I'll write more later after I recover a bit but first of all want to thank the crew who braved the storm and 8 hour drive to get there yesterday. The weather was bad and some people just couldn't make it. But, we had 5 people at the meeting, Charlie Jennings, myself, Dave Suisse, Gregg Shedd and Josh Leavitt.

We were very well recieved and I think these people would like to see our suggestions implemented. We have been asked to provide further information on how we would proceed with a volunteer program and to provide maps on places we would like to be able to continue to go. This is a big step as they could have simply listened politely and sent us on our way. We got thanked for our reasonableness and approach of offering solutions rather than wading in and "setting them straight."

The fact that Gregg and Josh, both having professional knowledge of this area and the subject, could speak to them specifically about the issues and areas of sheep dieoff was very helpful and probably tipped things in our favor more than anything Charlie and I would have known to say.

Now, the bad news: Anything we propose will have to be signed off on by FIsh and Game which is another breed of cat. They already have their minds made up and so will have to be persuaded by the very guys we talked to yesterday. That these guys now have something concrete to offer is helpful but may not tip the scales in our favor. We'll see.

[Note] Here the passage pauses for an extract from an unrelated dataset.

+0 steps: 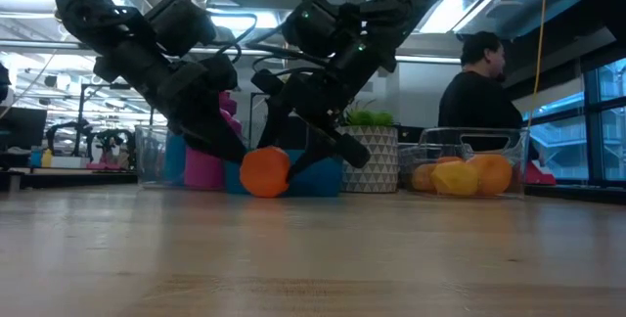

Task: Pick & Place Food Item
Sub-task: Put the orange into the right transparent bin

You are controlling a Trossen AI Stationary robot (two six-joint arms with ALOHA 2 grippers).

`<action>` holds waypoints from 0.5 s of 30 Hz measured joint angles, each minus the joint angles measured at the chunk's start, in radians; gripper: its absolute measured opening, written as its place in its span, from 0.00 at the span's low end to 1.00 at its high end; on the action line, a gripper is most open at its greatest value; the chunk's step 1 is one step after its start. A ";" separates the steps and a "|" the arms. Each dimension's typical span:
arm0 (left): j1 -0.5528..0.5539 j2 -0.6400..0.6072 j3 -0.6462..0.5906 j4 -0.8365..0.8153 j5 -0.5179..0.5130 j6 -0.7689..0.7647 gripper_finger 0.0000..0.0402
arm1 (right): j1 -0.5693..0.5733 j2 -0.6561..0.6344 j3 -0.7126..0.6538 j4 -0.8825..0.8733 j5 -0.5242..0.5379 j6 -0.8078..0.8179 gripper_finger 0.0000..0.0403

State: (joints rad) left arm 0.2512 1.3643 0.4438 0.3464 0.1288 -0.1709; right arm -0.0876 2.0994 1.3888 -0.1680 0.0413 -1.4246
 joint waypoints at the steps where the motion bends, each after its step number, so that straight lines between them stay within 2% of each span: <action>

So, we have till the end of Feb to present our plan. More about this later. We were shown a stack of letters and I think they were surprised to have gotten them but pleased with the overall tone of them. Please keep writing, it does make a big difference. The more public they think is involved the harder it is to say no. The FS is the interface between the public and these other agencies, so that they are will to listen is a big deal. GIve them something to listen to.

Joe Alexander
USFS
808 Meadow Lane
Cody, Wyoming 82414

We are working on a volunteer progam for this area. Much of it will be done on line but we can use some volunteers to come and hike and obbserve.


It;s entirely possible that if we get this program on board that volunters could come from neighboring states as well. It;s a very short season (maybe 8 weeks max) that we are talking about and we could conceivably have actual volunteers in the back country for a few days at a time for that season.

One trip to the Winds for 8 groups would cover that. Not that we need someone up there very second but you can see this is doable.

So, if you are interested in a trip, even for a weekend, there you could indicate a willingness to volunteer, even if you don't live right there. I'll start working on the actual program as soon as I get caught up around here.

Gregg is right. THis is looking really contagious so our willingness to help, even if we get restrictions, will spread elsewhere.


----------



## ali pearson (Aug 12, 2009)

Thanks Caroline, Charlie, et all for doing this on the behalf of goat packers everywhere. We are so lucky to have people like you that have the skill sets to deal with this kind of thing. 

Ali


----------